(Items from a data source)
● ● ●

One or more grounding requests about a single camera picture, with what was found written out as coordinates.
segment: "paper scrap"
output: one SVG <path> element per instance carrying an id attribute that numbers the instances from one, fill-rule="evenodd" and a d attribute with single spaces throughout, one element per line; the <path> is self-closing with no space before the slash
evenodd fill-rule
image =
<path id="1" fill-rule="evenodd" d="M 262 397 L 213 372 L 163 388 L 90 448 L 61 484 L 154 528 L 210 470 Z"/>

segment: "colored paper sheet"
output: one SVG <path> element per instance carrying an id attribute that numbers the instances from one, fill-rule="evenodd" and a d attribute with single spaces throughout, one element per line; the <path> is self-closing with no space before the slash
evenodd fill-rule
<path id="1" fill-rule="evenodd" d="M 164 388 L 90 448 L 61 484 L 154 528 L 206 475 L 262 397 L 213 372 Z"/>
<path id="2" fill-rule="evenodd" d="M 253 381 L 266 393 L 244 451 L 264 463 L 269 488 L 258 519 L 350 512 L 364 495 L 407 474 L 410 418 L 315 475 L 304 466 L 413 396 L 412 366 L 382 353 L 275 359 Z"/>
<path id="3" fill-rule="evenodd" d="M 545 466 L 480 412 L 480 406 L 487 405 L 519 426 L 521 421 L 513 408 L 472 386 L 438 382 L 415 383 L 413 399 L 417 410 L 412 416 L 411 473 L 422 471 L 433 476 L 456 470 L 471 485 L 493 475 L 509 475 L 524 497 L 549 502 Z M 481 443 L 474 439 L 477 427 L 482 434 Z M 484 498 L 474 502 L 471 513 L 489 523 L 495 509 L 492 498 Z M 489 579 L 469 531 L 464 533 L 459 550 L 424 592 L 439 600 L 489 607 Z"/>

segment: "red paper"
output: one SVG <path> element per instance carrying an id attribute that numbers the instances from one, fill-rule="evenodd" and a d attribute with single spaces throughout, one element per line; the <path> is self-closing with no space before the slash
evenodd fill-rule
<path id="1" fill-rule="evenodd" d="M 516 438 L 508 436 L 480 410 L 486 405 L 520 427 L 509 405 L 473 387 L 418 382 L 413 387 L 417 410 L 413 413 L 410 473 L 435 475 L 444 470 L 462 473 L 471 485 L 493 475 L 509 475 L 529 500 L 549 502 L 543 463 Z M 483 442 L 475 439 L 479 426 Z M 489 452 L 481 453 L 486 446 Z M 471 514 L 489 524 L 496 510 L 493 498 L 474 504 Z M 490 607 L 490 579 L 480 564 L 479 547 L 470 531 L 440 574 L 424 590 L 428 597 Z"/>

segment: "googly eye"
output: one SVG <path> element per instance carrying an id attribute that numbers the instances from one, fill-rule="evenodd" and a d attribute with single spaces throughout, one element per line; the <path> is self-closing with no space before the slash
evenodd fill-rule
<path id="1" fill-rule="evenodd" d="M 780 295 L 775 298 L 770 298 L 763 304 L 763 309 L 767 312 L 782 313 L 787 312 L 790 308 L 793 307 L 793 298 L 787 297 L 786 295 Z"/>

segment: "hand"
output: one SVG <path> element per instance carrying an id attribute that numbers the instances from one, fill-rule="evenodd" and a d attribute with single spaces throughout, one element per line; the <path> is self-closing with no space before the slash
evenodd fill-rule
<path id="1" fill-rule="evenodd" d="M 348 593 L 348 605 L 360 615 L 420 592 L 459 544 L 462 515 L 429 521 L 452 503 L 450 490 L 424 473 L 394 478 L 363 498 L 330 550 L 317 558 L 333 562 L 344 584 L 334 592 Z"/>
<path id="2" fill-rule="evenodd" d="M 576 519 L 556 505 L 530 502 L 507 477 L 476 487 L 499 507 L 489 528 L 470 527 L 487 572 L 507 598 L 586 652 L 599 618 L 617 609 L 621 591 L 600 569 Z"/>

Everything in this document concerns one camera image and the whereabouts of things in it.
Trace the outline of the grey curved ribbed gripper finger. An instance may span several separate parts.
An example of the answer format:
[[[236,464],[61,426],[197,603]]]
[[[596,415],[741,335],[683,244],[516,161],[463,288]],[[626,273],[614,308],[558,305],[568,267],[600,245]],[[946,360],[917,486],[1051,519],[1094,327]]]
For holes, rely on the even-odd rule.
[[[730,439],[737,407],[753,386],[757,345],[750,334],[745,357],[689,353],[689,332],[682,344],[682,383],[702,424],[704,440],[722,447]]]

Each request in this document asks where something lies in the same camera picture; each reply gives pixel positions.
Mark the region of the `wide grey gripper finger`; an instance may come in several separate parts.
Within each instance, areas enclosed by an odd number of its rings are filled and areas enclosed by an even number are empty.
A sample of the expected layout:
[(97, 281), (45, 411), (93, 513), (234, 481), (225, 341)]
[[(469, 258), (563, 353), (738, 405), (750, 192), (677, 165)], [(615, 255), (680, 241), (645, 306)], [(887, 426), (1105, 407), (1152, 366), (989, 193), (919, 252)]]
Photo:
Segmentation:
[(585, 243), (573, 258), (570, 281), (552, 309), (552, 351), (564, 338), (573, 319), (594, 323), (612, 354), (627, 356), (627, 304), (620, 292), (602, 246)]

● ● ●

## Problem description
Where does the word "grey" occur in the records? Return every line that holds it.

## Written response
Trace the outline of the grey curved ribbed gripper finger. An instance may span several separate parts.
Mark the region of the `wide grey gripper finger`; an instance may come in several separate parts.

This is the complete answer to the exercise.